Several archival collections help piece together Lucile Bluford’s story.  Fern Ingersoll’s interview with Bluford for the Women in Journalism Oral History Project conducted between 1989-1990, was beneficial in getting to know Bluford, her background, her career path, and her motivations.  The transcripts from this interview are available at the State Historical Society of Missouri.  Also helpful was Bluford’s legal deposition in the Kansas City school desegregation case, which is located in the lead attorney, Arthur A. Benson II’s papers, also at the State Historical Society of Missouri.  In addition to elaborating her personal history, it provides a deeper understanding of Bluford’s race-consciousness and willingness to support a cause she believed in.  An undated manuscript or speech written by Bluford is available at Missouri Valley Special Collections.  This manuscript clearly elucidates her understanding of the role of the black press.  Another interesting piece of the puzzle is an article Bluford wrote at the age of fifteen while working on her school newspaper at the all-black Lincoln High School entitled “Better Schools.”  This illuminating article from 1926 sheds light on her future endeavors for equality.  This is also available at Missouri Valley Special Collections through the Kansas City Public Library.  Perhaps the most important source was The Kansas City Call, available at the Kansas City Public Library on microfilm.  Consulting the newspaper, in conjunction with the oral history, was essential in understanding Bluford’s opinions and her activism.

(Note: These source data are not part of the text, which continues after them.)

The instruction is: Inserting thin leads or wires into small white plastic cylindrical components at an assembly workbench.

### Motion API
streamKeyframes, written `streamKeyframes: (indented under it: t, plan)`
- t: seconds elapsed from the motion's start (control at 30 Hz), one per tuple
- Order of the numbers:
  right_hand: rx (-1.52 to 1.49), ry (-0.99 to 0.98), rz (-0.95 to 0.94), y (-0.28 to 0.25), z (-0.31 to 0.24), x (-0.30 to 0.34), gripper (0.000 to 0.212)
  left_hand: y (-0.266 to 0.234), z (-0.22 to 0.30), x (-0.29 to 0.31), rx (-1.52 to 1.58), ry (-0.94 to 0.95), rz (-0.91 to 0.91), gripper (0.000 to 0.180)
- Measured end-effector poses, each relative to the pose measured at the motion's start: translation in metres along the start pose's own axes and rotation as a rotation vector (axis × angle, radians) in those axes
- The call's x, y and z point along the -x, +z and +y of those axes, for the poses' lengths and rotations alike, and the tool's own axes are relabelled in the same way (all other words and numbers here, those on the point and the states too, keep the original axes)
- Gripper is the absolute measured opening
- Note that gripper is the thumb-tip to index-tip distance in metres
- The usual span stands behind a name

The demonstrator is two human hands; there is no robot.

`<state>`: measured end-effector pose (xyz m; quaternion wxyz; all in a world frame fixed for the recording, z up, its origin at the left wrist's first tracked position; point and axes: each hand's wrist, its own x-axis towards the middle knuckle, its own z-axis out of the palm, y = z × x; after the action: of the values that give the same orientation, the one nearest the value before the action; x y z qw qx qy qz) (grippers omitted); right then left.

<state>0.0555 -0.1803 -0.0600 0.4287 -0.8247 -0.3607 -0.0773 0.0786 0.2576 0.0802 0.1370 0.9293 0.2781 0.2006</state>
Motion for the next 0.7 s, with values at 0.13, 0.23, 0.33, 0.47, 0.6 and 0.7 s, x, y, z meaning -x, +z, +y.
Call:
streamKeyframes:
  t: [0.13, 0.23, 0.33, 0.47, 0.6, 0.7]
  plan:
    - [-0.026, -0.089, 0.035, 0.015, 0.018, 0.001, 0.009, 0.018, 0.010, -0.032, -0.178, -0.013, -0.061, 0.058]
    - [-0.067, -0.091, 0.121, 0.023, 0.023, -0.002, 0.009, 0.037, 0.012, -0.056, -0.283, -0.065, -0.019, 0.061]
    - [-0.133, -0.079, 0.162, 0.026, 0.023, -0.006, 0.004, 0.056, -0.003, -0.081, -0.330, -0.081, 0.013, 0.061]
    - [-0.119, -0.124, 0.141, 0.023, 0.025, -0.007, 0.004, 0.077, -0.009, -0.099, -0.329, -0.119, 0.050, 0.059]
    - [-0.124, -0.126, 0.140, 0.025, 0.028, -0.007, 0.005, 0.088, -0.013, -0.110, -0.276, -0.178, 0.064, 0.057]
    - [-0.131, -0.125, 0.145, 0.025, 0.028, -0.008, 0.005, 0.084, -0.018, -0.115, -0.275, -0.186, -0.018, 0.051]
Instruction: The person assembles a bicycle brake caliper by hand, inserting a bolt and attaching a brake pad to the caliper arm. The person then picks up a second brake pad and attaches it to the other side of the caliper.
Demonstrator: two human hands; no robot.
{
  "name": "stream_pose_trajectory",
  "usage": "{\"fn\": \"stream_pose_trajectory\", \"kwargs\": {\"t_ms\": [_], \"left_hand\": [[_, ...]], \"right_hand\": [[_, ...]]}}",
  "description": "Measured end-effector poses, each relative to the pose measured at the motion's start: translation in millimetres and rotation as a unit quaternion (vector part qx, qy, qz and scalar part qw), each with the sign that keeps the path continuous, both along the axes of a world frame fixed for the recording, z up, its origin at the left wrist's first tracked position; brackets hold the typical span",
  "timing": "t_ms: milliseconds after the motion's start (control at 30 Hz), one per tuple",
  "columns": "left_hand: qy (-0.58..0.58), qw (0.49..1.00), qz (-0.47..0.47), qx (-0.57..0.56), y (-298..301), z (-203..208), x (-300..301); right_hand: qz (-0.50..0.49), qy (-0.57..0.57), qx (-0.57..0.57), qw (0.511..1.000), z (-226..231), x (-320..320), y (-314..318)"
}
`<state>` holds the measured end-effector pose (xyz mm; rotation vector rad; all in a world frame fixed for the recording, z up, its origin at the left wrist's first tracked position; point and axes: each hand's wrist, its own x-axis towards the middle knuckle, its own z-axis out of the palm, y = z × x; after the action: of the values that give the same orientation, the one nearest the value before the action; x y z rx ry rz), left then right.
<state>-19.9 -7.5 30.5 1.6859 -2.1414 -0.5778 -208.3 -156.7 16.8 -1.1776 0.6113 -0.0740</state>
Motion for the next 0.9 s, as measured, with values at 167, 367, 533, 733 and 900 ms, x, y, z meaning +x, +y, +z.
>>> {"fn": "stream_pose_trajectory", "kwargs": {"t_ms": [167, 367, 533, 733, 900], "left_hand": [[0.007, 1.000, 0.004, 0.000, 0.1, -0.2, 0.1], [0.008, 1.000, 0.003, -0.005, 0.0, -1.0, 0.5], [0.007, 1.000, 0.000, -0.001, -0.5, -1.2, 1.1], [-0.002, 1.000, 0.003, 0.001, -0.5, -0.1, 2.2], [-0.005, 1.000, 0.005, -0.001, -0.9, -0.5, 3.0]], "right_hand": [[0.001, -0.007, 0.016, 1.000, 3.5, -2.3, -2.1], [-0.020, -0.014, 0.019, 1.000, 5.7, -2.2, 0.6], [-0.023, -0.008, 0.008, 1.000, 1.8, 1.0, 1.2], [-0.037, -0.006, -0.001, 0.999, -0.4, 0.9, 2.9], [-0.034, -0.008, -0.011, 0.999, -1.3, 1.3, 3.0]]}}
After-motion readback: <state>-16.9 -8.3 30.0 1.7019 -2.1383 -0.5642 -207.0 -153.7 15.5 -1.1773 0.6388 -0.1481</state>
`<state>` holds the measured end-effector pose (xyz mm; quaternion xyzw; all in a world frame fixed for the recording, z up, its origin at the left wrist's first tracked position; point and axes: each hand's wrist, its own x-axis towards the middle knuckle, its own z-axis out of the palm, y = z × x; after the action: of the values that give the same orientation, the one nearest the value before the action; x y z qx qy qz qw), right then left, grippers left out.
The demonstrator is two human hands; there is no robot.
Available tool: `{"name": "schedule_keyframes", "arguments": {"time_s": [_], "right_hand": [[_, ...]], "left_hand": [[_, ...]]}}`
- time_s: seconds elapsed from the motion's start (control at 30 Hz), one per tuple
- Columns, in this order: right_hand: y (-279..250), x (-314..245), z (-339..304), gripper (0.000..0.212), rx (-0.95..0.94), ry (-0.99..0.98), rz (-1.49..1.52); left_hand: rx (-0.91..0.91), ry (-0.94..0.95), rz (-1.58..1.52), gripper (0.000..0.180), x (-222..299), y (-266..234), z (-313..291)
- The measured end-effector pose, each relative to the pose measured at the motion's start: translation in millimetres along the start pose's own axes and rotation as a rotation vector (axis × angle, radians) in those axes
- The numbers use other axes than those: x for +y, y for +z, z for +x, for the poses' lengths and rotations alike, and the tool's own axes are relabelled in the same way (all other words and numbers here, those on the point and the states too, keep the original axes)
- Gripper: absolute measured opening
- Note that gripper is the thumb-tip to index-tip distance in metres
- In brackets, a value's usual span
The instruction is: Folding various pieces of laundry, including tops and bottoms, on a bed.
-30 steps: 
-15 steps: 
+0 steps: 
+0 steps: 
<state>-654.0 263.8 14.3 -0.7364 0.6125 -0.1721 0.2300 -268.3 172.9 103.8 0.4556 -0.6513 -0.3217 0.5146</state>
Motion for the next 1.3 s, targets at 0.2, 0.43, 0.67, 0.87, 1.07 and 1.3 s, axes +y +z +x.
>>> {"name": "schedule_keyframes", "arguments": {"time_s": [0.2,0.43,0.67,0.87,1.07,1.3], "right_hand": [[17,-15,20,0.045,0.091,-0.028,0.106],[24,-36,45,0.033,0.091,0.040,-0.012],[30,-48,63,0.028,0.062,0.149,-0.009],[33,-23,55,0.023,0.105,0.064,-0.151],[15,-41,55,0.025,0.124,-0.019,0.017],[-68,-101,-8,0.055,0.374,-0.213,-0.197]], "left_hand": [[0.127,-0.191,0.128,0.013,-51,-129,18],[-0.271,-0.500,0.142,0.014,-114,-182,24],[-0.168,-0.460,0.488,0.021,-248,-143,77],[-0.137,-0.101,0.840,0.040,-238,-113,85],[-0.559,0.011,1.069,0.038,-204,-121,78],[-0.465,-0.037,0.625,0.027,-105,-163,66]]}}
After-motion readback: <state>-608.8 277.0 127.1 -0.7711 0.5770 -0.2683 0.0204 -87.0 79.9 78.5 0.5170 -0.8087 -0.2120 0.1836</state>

Bluford’s story draws on several, cross-pollinating themes including civil rights activists, the civil rights movement, segregation in higher education, black women journalists, and the black press.  The following are some pertinent secondary sources worth referencing.  Jinx Broussard in Giving a Voice to the Voiceless: Four Pioneering Black Women Journalists, Amy Forss in Black Print with a White Carnation: Mildred Brown and the Omaha Star Newspaper, 1938-1989 and Paula Giddings in A Sword Among Lions: Ida B. Wells all look at black female journalists and discuss how they worked to bring issues affecting African Americans to the public’s attention.  Like Bluford, these newspaper women were civil rights activists.  Lynne Olsen’s Freedom’s Daughters: Unsung Heroines of the Civil Rights Movement, 1830-1970 is a seminal contribution to the history of women civil rights workers.  Approaching the civil rights movement from the angle of the black press, as opposed to a straightforward account of the struggle, provides a nuanced look at the movement.  When considering the black press, one should consult The African American Press by Charles Simmons who traces the history of the black press with four, leading black newspapers and Gene Roberts and Hank Klibanoff’s The Race Beat: The Press, the Civil Rights Struggle, and the Awakening of a Nation.  This latter work analyzes the impact of the media’s race story on the nation and makes convincing arguments about its ability to sway prevailing dialogues and ideals.